Isadora finds water to be a pleasant companion, one that accepts all who are willing to walk into it
An idea was once presented to me by a man in a bar. He was a Christian man and a sailor, and he silenced the room with two hands to announce that we are obliged all our lives to embody only one of three forms: a sea, a storm, or a boat. Obviously he felt that the triumvirate fit nicely into these categories, with God the Storm, Christ the Sea, and the Spirit navigating the twain, but he noted that his idea had a broader application in love and war.
Immediately I claimed to be a clipper ship, propelled by my own agency and guile; this was called down by the assembled, and the sailor pointed out that a boat would never speak first. Undaunted, I claimed the sea next, vast and roiling, a resilient bed for rest and death, accepting the world’s comets and slipping cliffsides, its poets and steamships, and holding it all without judgment. They nearly laughed me out of the bar for trying to suggest that I would harbor anything but myself.
And so that leaves the storm! Violent on the liquid plain, wrecking ships and dumping murk without thought or conscience, destroying everything in its path. They say it’s your friends who know you the best, but drunks have a way with your worst.
I’ve lately found it easier to consider more or less impassively the idea of being pulled out with the swells and dragged under, waterlogged and sunk like a true poet, one foot wedged under the wing of a shipwrecked prow, the rest of me prized away by fish and larger creatures. The ocean plays a little sleight of hand as the thought of a peaceful death holds my attention long enough for the waves to bring me back to shore.
Stumbling to my feet, I find myself shivering cold and far from where I went in. My cape is gone and I must walk up the coast in my romper, looking for it. The thing is thick jacquard and should be easy enough to spot, as it resembles a beaded tablecloth. My romper soaked and sticking to me doesn’t make life any merrier. If I’ve walked by the cape already, it already slipped from the rail and was buried under a thin inch of sand. If not that, children may have taken it for a bit of fun, or, worse, one of the well-meaning women folding towels for the resorts weighed the heavy fabric in her hand, figured a guest left it by accident, and surrendered it to her employer, requiring me to approach every concierge desk in order to inquire, where they will naturally have me arrested and taken away, and a journalist will publish a photograph of the saltwater puddle I leave on the court bench.
Before I resign myself to cut a dripping path for the plaza, a man emerges from a covered porch, holding the cape like a banner and shouting his apologies, making a show of shaking it out as he runs and showing me both sides upon his arrival, as if he is about to perform a magic trick. The man is thirty at most, with a slight figure and a nervous facial tic that makes it look as if he is using intermittent pursing pressure to soothe a cut between his lips. He looks guiltily about, and at first I wonder if I caught him in an impropriety with the cape: beating time upon it to accompany a Fillmore march, draping it about the shoulders of a bad dog, shredding its ends to fill an ornamental pillowcase, boiling it in water and drinking its tea or similar. Of course he must only feel ashamed to see me in the romper, which has wedged itself into every one of my wedgible parts. Handing over the garment, he bows and runs away, a loping run across the sand, looking as if he has never run anywhere in his adult life. The whole thing passes without a word between us.

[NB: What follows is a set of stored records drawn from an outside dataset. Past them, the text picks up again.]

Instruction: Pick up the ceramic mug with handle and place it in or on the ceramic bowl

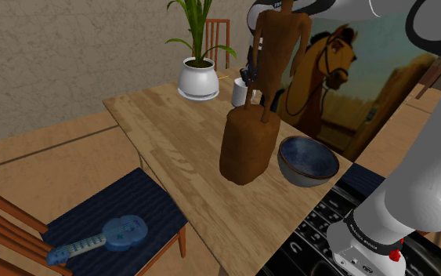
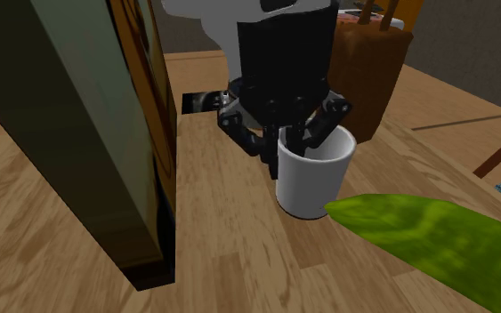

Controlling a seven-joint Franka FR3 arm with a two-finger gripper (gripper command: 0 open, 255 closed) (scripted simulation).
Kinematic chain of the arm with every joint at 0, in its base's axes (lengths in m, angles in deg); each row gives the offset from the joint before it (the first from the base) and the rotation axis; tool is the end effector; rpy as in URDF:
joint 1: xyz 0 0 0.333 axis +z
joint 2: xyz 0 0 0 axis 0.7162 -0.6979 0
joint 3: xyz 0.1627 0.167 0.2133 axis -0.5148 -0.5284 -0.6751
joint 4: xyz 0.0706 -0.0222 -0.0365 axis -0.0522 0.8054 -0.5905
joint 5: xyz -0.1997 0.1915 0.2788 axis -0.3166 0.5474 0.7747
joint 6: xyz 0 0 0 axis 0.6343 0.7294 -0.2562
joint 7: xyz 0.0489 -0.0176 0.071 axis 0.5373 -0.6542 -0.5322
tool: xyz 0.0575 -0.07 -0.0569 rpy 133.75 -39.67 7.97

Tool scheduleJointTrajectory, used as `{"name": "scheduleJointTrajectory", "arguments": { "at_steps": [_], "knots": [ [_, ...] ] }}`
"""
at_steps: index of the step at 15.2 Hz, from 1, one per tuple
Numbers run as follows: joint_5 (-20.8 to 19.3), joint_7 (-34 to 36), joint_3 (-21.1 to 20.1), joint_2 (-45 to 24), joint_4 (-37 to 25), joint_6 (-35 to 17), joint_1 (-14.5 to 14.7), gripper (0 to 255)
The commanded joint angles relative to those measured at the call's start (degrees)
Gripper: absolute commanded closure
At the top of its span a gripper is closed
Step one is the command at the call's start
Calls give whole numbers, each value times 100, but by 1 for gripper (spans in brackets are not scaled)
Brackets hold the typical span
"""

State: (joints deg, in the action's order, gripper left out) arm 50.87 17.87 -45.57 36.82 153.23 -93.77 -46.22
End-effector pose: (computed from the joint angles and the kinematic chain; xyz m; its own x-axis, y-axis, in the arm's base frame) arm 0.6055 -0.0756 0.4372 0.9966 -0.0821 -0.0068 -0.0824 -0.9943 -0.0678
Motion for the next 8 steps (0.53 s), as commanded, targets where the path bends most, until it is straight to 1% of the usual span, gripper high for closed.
{"name": "scheduleJointTrajectory", "arguments": {
  "at_steps": [1,8],
  "knots": [
    [-13,21,-1,48,-83,131,6,255],
    [-43,66,6,147,-495,639,3,255]
  ]
}}
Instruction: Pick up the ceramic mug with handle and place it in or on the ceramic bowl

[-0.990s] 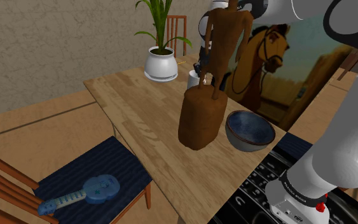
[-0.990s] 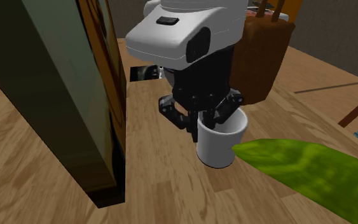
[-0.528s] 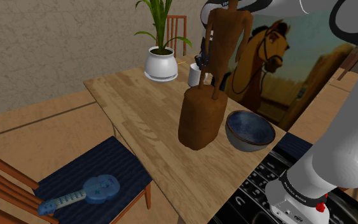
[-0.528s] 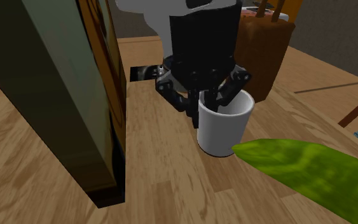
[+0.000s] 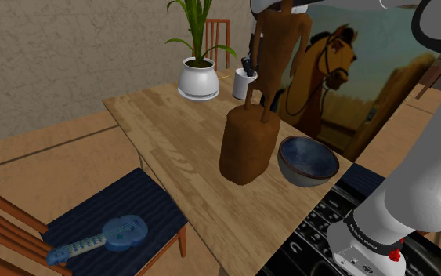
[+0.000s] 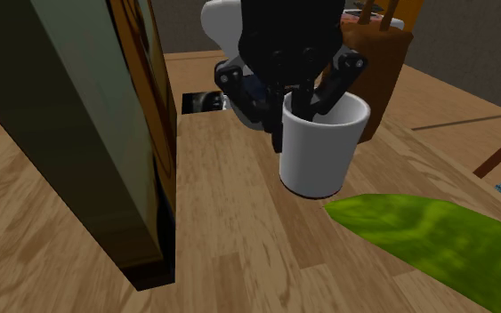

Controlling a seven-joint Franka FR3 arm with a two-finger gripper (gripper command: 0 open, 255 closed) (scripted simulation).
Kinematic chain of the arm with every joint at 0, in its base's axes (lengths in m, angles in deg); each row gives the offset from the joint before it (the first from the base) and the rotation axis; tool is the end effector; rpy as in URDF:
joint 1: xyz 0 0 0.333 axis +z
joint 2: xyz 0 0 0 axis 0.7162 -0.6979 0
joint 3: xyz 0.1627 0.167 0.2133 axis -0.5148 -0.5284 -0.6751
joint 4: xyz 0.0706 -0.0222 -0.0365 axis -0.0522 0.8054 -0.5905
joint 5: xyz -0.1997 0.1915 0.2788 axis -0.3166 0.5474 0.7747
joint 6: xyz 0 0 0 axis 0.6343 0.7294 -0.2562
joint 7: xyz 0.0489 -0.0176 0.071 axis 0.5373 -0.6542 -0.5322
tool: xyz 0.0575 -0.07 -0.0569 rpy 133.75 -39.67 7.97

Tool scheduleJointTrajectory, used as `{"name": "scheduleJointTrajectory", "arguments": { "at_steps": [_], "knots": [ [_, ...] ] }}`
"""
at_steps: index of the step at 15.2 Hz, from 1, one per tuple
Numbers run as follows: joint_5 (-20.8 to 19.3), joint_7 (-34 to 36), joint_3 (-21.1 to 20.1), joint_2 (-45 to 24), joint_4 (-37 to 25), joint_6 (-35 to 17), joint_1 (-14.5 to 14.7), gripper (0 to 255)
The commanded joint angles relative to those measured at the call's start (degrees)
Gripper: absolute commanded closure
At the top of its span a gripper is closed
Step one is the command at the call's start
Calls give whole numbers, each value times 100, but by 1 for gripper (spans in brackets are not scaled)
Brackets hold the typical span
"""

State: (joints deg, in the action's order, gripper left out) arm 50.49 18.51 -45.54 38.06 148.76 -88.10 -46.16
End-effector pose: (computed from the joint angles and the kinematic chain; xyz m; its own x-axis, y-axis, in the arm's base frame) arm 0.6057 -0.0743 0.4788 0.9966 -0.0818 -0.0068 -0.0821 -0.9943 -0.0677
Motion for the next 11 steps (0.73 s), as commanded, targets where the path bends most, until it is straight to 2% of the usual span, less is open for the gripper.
{"name": "scheduleJointTrajectory", "arguments": {
  "at_steps": [1,7,11],
  "knots": [
    [-8,8,4,32,-113,146,-3,255],
    [-21,38,8,63,-494,556,-8,255],
    [-151,90,4,1036,682,340,33,255]
  ]
}}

Back at the house, I find three messages tucked into the doorframe from Duse, despite the fact that I saw her already this morning. The wooden gate claps, and I go out to find her messenger boy, stopped in his tracks halfway up the path. When I ask him to tell her to expect me in the afternoon, he drops a fourth letter and runs. It’s the second time I’ve had this treatment today, despite the fact that I have been sober all the while and it is not quite noon. I go to her before she puts the whole postal service on notice.
Duse has her baubles out again. Fat glass drops hang from horsehair thread in the window over the sink, collecting the light and dispersing it in rays: red chases orange across the yellow-hinged cabinets, and emerald takes a seat on a footstool in the blue corner. Her shoulders are pinned by violet. We sit and watch each other in silence, which started as a game and is lately becoming more serious. The violet light grazes her collarbone. Her expressions mirror mine, fading from one to the next.
She has made it her business to know Viareggio, starting with which mothers will spare their sons for little tasks around the house in exchange for her occasional presence in theirs. The boys bring her sandwiches and deliver messages, they tell her the best route to the beach and the busiest cafés. She probably has them spy on me. She wants to know the town because she plans to die here. I’ve seen her sample the earth, crouching to pinch the sand and observing it like a scientist before bringing it to her mouth. If only we could all be so fastidious.